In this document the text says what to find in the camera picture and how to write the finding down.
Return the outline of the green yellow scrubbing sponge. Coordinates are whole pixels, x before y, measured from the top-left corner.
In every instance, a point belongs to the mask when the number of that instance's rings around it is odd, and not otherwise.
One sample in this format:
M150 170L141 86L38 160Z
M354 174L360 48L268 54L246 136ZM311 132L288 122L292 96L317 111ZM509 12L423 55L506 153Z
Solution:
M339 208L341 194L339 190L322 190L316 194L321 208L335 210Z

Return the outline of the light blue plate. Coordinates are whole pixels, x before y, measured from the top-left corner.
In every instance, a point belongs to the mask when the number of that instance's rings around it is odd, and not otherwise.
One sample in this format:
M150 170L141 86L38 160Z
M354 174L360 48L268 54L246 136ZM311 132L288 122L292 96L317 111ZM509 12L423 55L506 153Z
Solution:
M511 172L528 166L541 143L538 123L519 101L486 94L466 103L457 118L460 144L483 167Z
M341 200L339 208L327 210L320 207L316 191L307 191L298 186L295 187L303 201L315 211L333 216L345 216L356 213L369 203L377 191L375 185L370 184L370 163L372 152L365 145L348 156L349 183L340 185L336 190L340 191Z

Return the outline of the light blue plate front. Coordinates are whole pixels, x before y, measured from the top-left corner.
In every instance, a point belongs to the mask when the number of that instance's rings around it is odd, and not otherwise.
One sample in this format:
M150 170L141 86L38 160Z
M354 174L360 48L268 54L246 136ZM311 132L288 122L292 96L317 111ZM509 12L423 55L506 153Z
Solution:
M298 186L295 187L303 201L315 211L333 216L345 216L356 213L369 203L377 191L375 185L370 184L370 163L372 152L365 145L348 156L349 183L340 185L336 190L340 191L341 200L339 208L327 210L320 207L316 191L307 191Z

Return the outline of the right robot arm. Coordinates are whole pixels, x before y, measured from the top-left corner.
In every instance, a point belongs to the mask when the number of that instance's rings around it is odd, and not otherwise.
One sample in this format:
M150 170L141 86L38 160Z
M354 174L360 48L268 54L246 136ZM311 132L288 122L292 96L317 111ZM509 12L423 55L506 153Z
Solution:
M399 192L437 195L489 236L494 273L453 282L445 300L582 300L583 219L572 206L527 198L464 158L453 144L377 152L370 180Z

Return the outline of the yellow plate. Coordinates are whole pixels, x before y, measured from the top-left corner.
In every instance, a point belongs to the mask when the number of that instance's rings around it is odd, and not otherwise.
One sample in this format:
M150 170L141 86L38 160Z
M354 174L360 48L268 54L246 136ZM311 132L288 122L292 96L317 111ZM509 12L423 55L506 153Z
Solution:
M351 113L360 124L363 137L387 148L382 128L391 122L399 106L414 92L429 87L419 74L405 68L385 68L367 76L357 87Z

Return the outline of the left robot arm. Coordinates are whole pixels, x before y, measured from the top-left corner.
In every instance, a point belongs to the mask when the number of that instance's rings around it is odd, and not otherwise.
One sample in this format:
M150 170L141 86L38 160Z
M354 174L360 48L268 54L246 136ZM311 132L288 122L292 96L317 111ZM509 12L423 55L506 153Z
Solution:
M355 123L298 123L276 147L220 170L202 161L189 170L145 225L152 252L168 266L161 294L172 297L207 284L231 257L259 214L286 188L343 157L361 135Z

* * * * * * * * *

Work order: Print all of the entries exactly as they appear.

Exercise response:
In this document the text says what to find in the camera picture and how to write the finding down.
Return the outline of the green yellow scrubbing sponge. Coordinates are whole pixels, x before y, measured from the top-left corner.
In every instance, a point belongs to the mask when the number of that instance's rings around it is odd, and not otherwise.
One sample in this format:
M150 170L141 86L38 160Z
M354 174L360 48L268 54L246 136ZM311 132L288 122L292 96L317 111ZM509 12L423 55L506 153Z
Solution:
M339 208L341 194L339 190L322 190L316 194L321 208L335 210Z

Return the outline of the light blue plate. Coordinates are whole pixels, x before y, measured from the top-left corner.
In every instance, a point belongs to the mask when the number of that instance's rings around it is odd, and not otherwise.
One sample in this format:
M150 170L141 86L38 160Z
M354 174L360 48L268 54L246 136ZM311 132L288 122L292 96L317 111ZM509 12L423 55L506 153Z
Solution:
M511 172L528 166L541 143L538 123L519 101L486 94L466 103L457 118L460 144L483 167Z
M341 200L339 208L327 210L320 207L316 191L307 191L298 186L295 187L303 201L315 211L333 216L345 216L356 213L369 203L377 191L375 185L370 184L370 163L372 152L365 145L348 156L349 183L340 185L336 190L340 191Z

Return the outline of the light blue plate front. Coordinates are whole pixels, x before y, measured from the top-left corner.
In every instance, a point belongs to the mask when the number of that instance's rings around it is odd, and not otherwise.
One sample in this format:
M150 170L141 86L38 160Z
M354 174L360 48L268 54L246 136ZM311 132L288 122L292 96L317 111ZM509 12L423 55L506 153Z
Solution:
M298 186L295 187L303 201L315 211L333 216L345 216L356 213L369 203L377 191L375 185L370 184L370 163L372 152L365 145L348 156L349 183L340 185L336 190L340 191L341 200L339 208L327 210L320 207L316 191L307 191Z

Return the outline of the right robot arm. Coordinates are whole pixels, x before y, measured from the top-left corner.
In every instance, a point belongs to the mask when the number of that instance's rings around it is odd, and not otherwise.
One sample in this format:
M150 170L141 86L38 160Z
M354 174L360 48L268 54L246 136ZM311 132L288 122L292 96L317 111ZM509 12L423 55L506 153Z
Solution:
M399 192L437 195L489 236L494 273L453 282L445 300L582 300L583 219L572 206L527 198L464 158L453 144L377 152L370 180Z

Return the outline of the yellow plate. Coordinates are whole pixels, x before y, measured from the top-left corner.
In every instance, a point belongs to the mask when the number of that instance's rings around it is odd, and not otherwise.
One sample in this format:
M150 170L141 86L38 160Z
M354 174L360 48L268 54L246 136ZM311 132L288 122L292 96L317 111ZM509 12L423 55L506 153Z
Solution:
M351 113L360 124L363 137L387 148L382 128L391 122L399 106L414 92L429 87L419 74L405 68L385 68L367 76L357 87Z

Return the outline of the left robot arm. Coordinates are whole pixels, x before y, measured from the top-left corner.
In every instance, a point belongs to the mask when the number of that instance's rings around it is odd, and not otherwise.
One sample in this format:
M150 170L141 86L38 160Z
M354 174L360 48L268 54L246 136ZM311 132L288 122L292 96L317 111ZM509 12L423 55L506 153Z
Solution:
M355 123L298 123L276 147L220 170L202 161L189 170L145 225L152 252L168 266L161 294L172 297L207 284L231 257L259 214L286 188L343 157L361 135Z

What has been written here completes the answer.